I love March Madness and everything about it. It’s such an important American tradition: the brackets, the underdogs, the food, the upsets and everything else. I look forward to it every year and then complain as soon as the first two rounds are over. When else can people flip between four different games all day long? And after the first couple rounds are over, the matchups get more and more interesting as the real underdogs and the real championship contenders begin to emerge.
While analysts want to sell that this has been a bad year for college basketball, I personally love the parity. Who doesn’t love seeing a team like George Mason get to the Final Four like they did in 2006?
And this year has been no different as we have had plenty of great stories in the tournament. Morehead State busted everyone’s brackets after they defeated Louisville in the first round. Richmond trounced Vanderbilt before beating Morehead State and making it to the Sweet 16 for the first time ever.
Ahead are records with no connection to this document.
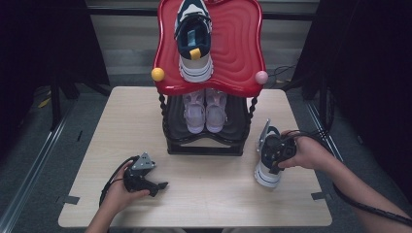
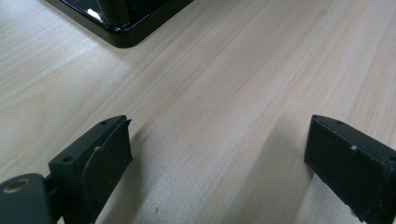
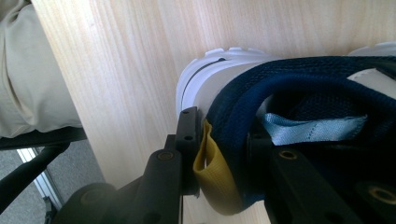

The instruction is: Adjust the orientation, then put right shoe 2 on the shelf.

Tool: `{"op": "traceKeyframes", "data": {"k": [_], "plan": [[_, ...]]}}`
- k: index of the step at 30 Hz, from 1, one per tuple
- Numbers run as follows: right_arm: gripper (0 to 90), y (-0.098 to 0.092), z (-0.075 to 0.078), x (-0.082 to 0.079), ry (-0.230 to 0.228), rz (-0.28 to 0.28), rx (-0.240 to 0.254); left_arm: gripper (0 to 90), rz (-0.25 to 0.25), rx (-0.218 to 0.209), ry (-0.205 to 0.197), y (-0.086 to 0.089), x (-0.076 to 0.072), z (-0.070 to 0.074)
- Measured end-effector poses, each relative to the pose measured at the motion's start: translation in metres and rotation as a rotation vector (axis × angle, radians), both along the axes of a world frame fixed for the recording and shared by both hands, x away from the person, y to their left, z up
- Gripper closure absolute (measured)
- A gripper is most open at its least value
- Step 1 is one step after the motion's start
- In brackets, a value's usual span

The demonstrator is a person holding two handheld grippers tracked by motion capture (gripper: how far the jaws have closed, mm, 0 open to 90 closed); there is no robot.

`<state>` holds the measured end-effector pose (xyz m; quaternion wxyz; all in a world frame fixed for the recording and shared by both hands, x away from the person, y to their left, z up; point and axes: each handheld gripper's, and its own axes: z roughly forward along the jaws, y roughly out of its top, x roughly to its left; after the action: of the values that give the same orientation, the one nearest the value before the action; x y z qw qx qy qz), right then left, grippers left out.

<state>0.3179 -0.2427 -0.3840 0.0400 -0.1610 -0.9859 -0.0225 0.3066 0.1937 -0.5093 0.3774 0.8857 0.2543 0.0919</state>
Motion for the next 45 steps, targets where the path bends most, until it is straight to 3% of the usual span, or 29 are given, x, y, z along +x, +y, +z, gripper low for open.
{"op": "traceKeyframes", "data": {"k": [2, 3, 8, 12, 14, 24, 30, 33, 45], "plan": [[73.3, 0.0, 0.006, -0.003, 0.008, -0.024, -0.022, 6.7, -0.003, -0.001, -0.004, 0.0, 0.0, 0.0], [73.3, -0.001, 0.006, -0.001, -0.001, 0.007, 0.003, 6.7, -0.002, 0.004, -0.005, 0.0, 0.0, 0.0], [73.3, -0.002, 0.018, -0.005, -0.003, -0.011, -0.01, 6.7, -0.003, 0.001, -0.004, 0.0, 0.0, 0.0], [73.4, -0.004, 0.024, -0.004, -0.013, 0.006, 0.003, 6.7, -0.006, 0.001, -0.001, 0.0, 0.0, 0.0], [73.4, -0.004, 0.029, -0.006, -0.01, -0.019, -0.017, 6.7, -0.004, 0.005, -0.001, 0.0, 0.0, 0.0], [73.4, -0.007, 0.041, -0.003, 0.0, 0.005, 0.021, 6.7, -0.004, 0.005, -0.001, 0.0, 0.0, 0.0], [73.2, -0.006, 0.051, -0.006, 0.015, -0.022, -0.02, 6.7, -0.005, 0.005, -0.002, 0.0, 0.0, 0.0], [73.2, -0.006, 0.055, -0.005, 0.011, -0.007, -0.004, 6.7, -0.005, 0.006, -0.002, 0.0, 0.0, 0.0], [73.2, -0.007, 0.092, -0.004, -0.026, -0.012, 0.012, 6.7, -0.004, 0.005, -0.001, 0.0, 0.0, 0.0]]}}
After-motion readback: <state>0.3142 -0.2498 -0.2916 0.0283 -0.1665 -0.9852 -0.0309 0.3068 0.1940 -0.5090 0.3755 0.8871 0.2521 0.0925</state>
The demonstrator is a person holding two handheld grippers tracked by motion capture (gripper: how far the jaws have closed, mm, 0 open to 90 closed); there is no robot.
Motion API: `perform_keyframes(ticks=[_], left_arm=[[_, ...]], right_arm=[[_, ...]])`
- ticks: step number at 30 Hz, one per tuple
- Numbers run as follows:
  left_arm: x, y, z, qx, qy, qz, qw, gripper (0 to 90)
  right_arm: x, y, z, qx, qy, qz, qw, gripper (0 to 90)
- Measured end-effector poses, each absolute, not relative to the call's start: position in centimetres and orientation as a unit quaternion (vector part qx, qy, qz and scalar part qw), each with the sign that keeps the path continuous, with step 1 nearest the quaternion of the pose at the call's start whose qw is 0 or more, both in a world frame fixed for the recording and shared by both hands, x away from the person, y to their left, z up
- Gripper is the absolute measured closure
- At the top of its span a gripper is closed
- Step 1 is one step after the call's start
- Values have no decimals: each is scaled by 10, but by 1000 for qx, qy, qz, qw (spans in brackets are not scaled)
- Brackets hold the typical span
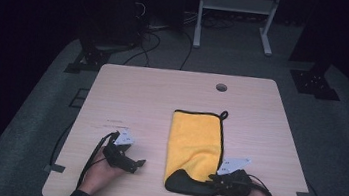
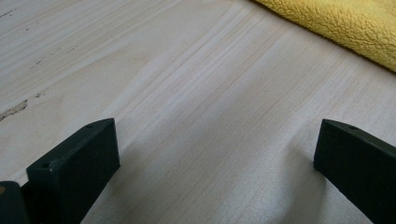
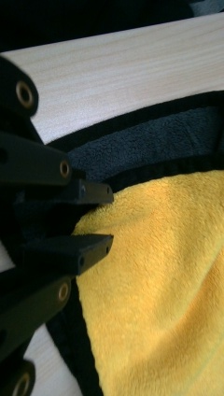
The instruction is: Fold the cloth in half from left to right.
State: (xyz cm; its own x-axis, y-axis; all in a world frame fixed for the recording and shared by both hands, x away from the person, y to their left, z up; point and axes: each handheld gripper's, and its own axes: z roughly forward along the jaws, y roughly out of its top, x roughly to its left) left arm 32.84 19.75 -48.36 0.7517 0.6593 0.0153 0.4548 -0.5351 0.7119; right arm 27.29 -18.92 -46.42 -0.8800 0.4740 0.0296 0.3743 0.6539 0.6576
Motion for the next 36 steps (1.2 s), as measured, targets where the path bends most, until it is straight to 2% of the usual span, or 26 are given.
perform_keyframes(ticks=[2, 12, 17, 21, 24, 31, 36], left_arm=[[328, 198, -484, 864, 322, 143, 359, 0], [328, 198, -484, 864, 323, 143, 359, 0], [328, 197, -484, 862, 328, 145, 358, 0], [328, 193, -480, 861, 343, 135, 349, 0], [326, 187, -478, 860, 343, 117, 359, 0], [316, 156, -464, 847, 317, 106, 413, 0], [306, 125, -466, 861, 283, 90, 413, 0]], right_arm=[[274, -194, -460, 238, 902, 353, 72, 791], [264, -219, -453, 239, 895, 371, 62, 788], [264, -230, -459, 248, 896, 366, 46, 641], [263, -225, -454, 240, 888, 390, 41, 578], [266, -218, -454, 242, 885, 396, 31, 537], [274, -200, -458, 238, 891, 381, 63, 490], [280, -201, -461, 247, 893, 369, 74, 446]])
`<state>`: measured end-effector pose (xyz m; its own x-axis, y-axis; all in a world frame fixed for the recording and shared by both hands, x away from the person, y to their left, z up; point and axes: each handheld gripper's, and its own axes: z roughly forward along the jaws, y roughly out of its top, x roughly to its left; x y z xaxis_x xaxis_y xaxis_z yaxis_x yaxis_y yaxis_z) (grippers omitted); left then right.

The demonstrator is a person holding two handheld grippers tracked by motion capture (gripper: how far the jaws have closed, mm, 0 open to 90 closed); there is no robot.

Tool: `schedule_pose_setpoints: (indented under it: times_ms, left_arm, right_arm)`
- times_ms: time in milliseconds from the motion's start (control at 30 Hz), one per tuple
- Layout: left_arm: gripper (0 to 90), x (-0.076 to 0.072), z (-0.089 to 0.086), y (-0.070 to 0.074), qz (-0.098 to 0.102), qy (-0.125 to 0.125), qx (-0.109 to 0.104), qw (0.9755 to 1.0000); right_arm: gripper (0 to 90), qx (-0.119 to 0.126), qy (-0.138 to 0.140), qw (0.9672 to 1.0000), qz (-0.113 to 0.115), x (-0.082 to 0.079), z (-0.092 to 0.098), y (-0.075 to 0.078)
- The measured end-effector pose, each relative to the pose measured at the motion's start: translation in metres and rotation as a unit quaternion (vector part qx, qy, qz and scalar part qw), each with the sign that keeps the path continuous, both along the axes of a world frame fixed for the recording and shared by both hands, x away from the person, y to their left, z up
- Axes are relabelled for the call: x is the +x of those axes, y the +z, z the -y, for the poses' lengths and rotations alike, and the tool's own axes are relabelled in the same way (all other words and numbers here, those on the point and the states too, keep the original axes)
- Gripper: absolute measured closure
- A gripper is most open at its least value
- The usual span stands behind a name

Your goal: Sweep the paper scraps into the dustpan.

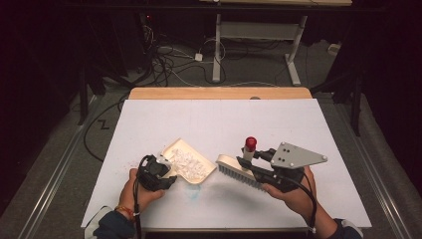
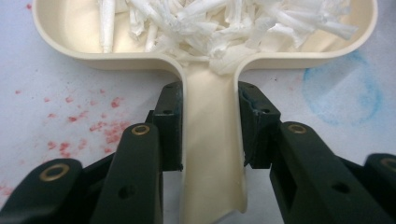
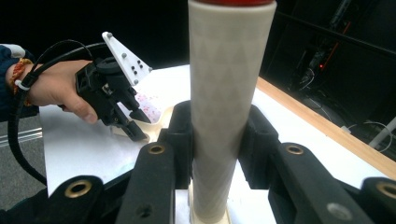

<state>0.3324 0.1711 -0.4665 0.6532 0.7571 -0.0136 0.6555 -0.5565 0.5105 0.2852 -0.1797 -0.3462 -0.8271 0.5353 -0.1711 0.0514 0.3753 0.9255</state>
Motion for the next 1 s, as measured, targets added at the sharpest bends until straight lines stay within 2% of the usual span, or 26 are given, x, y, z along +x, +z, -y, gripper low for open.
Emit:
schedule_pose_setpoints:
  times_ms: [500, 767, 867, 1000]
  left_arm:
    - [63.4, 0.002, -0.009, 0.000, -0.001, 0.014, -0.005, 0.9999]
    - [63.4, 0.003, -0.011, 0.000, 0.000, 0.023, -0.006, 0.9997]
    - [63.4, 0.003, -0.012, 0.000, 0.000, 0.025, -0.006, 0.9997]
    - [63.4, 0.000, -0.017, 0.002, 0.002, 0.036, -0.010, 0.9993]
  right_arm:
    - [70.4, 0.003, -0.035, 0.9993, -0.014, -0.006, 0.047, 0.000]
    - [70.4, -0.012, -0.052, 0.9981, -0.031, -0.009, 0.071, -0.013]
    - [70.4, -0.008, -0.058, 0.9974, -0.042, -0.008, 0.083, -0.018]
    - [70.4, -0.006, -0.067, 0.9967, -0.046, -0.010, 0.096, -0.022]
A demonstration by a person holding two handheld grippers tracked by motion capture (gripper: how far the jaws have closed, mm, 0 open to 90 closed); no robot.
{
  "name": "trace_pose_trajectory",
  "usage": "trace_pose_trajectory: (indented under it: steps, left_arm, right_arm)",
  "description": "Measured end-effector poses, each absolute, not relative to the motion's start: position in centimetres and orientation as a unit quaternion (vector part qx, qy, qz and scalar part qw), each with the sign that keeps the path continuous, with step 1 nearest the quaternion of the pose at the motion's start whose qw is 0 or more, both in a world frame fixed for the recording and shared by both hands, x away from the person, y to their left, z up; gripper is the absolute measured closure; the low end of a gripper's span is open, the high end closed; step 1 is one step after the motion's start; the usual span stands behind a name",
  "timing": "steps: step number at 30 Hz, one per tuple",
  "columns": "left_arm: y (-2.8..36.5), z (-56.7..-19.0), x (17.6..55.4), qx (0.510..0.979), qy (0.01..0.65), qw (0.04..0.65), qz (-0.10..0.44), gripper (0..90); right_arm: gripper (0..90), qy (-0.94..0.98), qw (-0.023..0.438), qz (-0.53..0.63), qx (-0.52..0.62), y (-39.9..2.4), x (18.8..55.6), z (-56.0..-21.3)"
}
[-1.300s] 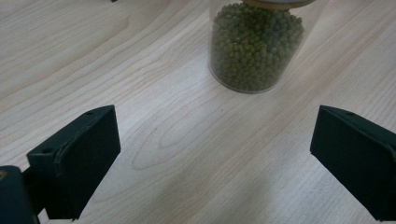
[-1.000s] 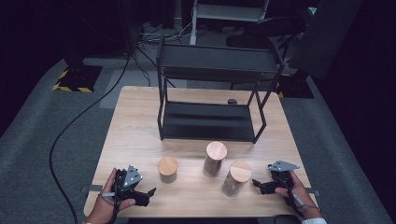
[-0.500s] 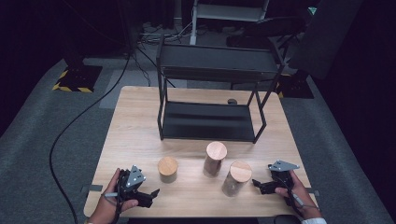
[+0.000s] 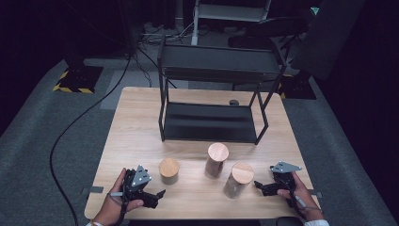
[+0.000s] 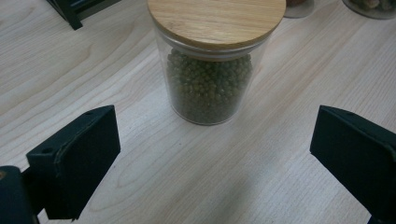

Then there’s Virginia Commonwealth University and Florida State, my two favorite stories of this tournament so far.
ESPN analysts Jay Bilas, Dick Vitale and Digger Phelps absolutely trashed the NCAA committee for including VCU in the tournament. They lacked quality wins and they did not win their conference tournament. In all fairness, they probably should not have gotten in based on the committee’s standards. But they did and they were given a shot, and they have proved absolutely everyone wrong. They push the ball on their opponents and they are relentless on the perimeter. They annihilated USC in the play-in game, and then they embarrassed Georgetown and Purdue before slightly edging Florida State to reach the Elite Eight.
Florida State can’t shoot a lick. They might have been the worst offensive team in the tournament. But they probably also have the toughest defense. They make life miserable on opposing players. They are scrappy, they hit the boards and they are exactly the type of team I admire. Even if they fell short against VCU (in overtime by only one point, by the way), Florida State is a perfect example of how coaching and defense can outweigh talent any day of the week. Just ask heavily favored Notre Dame and its star Ben Hansbrough about that one. The Big East Player of the Year was stifled on offense all game.
Then people will want to talk about Butler being an underdog yet again. When a team makes two consecutive Final Fours, and the second of those comes after its star player bolted for the NBA, that team is definitely not an underdog. Butler may not be a big-name program, but they have a winning swagger about them. They are always in position to win the game. They are smart, scrappy and well-coached.
Fans don’t need a basketball analyst to tell them that Brad Stevens has done one heck of a job as Butler’s head coach. So maybe everyone should stop calling them underdogs, because they are clearly one of the elite programs in college basketball.
Let’s face it, seeing someone like Butler succeed gives us a little bit of hope for our own basketball program. If a small Indiana school that emphasizes academics—and a lot of the same values Drake does—can have this much success, then we have to hope that Drake basketball can get there.
Butler has laid the foundation. It built a winning program with committed studentathletes. Drake should want to be the next Butler and there is no reason why we can’t turn it around.
College basketball is so pure and it allows for an essential parity that sometimes gets lost in professional sports. Sure, in all professional sports there will always be a few shockers here or there, like the New York Knicks becoming the first eighth seed to make it to the NBA Finals in 1999 or the Pittsburgh Steelers winning the Super Bowl as a sixth seed in 2006. Most college players won’t ever get the chance to play in the NBA. This is their final moment. So go out there, play your heart out and bust a few brackets. Because nothing is sweeter than walking away a champion.